Given data Start Marker
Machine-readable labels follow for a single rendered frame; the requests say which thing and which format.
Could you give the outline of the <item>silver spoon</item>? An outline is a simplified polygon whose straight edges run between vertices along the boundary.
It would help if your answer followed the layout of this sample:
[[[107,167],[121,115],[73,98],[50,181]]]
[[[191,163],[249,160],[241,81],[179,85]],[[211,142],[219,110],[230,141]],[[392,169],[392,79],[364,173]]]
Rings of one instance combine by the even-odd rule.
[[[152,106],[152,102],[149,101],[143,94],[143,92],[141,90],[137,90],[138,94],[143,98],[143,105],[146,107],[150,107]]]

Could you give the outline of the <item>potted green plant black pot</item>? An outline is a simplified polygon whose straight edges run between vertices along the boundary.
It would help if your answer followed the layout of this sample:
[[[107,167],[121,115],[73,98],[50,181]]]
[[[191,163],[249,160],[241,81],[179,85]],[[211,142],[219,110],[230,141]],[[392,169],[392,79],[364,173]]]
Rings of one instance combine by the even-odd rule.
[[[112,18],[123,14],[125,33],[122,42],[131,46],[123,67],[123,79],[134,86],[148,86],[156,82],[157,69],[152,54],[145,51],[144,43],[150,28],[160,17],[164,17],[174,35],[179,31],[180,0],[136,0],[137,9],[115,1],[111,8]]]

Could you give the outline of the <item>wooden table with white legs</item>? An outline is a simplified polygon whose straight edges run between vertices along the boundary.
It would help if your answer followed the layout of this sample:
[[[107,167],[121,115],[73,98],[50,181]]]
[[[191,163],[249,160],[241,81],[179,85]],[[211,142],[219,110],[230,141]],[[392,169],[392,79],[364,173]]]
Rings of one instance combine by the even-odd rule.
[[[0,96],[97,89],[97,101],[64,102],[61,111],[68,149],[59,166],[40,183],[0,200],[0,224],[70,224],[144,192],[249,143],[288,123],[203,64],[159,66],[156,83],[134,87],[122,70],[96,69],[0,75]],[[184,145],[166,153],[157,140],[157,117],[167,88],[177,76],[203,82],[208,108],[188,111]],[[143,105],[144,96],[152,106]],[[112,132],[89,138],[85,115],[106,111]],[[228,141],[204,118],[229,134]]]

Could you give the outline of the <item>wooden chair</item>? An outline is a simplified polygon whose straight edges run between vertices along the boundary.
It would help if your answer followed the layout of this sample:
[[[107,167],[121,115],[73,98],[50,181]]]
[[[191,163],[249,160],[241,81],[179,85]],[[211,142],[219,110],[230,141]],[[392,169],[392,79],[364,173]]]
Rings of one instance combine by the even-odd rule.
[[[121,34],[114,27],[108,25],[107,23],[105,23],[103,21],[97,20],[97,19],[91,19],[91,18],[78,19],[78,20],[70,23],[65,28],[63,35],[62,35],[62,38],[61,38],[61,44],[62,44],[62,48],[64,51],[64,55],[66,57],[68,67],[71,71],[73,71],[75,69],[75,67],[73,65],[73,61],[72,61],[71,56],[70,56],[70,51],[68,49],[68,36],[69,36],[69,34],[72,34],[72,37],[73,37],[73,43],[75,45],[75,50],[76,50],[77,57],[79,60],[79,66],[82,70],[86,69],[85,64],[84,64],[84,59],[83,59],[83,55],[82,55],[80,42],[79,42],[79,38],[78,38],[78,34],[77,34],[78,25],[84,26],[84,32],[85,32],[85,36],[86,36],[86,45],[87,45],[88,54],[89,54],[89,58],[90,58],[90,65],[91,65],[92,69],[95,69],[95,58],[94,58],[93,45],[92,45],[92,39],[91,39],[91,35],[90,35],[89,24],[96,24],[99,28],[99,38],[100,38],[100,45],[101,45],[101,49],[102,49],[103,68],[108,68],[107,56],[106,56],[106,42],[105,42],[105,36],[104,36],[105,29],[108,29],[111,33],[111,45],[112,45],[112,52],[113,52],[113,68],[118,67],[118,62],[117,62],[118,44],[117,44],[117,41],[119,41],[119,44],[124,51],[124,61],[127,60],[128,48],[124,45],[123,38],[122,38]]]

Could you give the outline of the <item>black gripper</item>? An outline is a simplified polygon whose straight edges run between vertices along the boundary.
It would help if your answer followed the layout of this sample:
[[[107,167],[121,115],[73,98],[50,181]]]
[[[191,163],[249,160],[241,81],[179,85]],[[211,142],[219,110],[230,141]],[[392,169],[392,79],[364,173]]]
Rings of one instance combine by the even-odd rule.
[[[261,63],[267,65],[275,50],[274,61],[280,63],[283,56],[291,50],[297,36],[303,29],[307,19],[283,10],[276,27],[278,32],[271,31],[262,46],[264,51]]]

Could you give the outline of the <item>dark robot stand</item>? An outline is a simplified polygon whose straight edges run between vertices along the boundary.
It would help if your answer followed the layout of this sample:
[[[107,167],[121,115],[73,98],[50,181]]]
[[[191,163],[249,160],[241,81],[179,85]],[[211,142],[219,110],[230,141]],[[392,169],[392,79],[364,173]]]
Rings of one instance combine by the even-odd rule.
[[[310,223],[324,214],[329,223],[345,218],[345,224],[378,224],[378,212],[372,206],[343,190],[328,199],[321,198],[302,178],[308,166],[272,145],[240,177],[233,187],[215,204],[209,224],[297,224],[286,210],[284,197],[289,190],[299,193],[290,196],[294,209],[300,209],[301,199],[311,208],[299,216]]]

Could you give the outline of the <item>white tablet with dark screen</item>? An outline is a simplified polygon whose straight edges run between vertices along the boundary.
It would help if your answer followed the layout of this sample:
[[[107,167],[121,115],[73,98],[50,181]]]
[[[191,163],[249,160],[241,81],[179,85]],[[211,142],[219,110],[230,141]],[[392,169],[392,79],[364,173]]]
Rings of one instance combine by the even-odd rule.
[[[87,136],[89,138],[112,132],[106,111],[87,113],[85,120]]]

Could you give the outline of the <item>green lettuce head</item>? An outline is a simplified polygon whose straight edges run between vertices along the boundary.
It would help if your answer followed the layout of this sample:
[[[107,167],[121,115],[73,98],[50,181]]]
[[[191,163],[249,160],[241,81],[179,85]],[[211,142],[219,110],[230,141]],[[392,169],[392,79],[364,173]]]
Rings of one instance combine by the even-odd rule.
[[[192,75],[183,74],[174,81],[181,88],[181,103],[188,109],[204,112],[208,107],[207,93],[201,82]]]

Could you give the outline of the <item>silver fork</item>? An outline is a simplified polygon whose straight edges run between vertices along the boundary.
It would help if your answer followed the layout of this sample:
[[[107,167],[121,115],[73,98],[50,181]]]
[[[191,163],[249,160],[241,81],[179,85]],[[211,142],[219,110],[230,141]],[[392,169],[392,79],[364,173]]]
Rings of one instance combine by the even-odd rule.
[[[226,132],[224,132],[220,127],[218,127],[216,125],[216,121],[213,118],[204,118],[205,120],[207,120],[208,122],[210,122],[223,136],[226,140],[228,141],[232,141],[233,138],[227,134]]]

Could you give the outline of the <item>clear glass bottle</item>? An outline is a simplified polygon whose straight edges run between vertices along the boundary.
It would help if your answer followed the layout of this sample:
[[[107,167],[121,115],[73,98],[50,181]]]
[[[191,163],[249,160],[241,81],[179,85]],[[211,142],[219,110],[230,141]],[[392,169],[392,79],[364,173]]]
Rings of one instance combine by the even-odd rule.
Given data End Marker
> _Prompt_: Among the lines above, find those that contain the word "green" and copy them.

> _Expected output_:
Could you give the outline of the <item>potted green plant black pot</item>? An outline is a simplified polygon whose straight edges run between vertices along the boundary.
Could you give the outline of the <item>green lettuce head</item>? An outline is a simplified polygon whose straight edges run between vertices along the boundary.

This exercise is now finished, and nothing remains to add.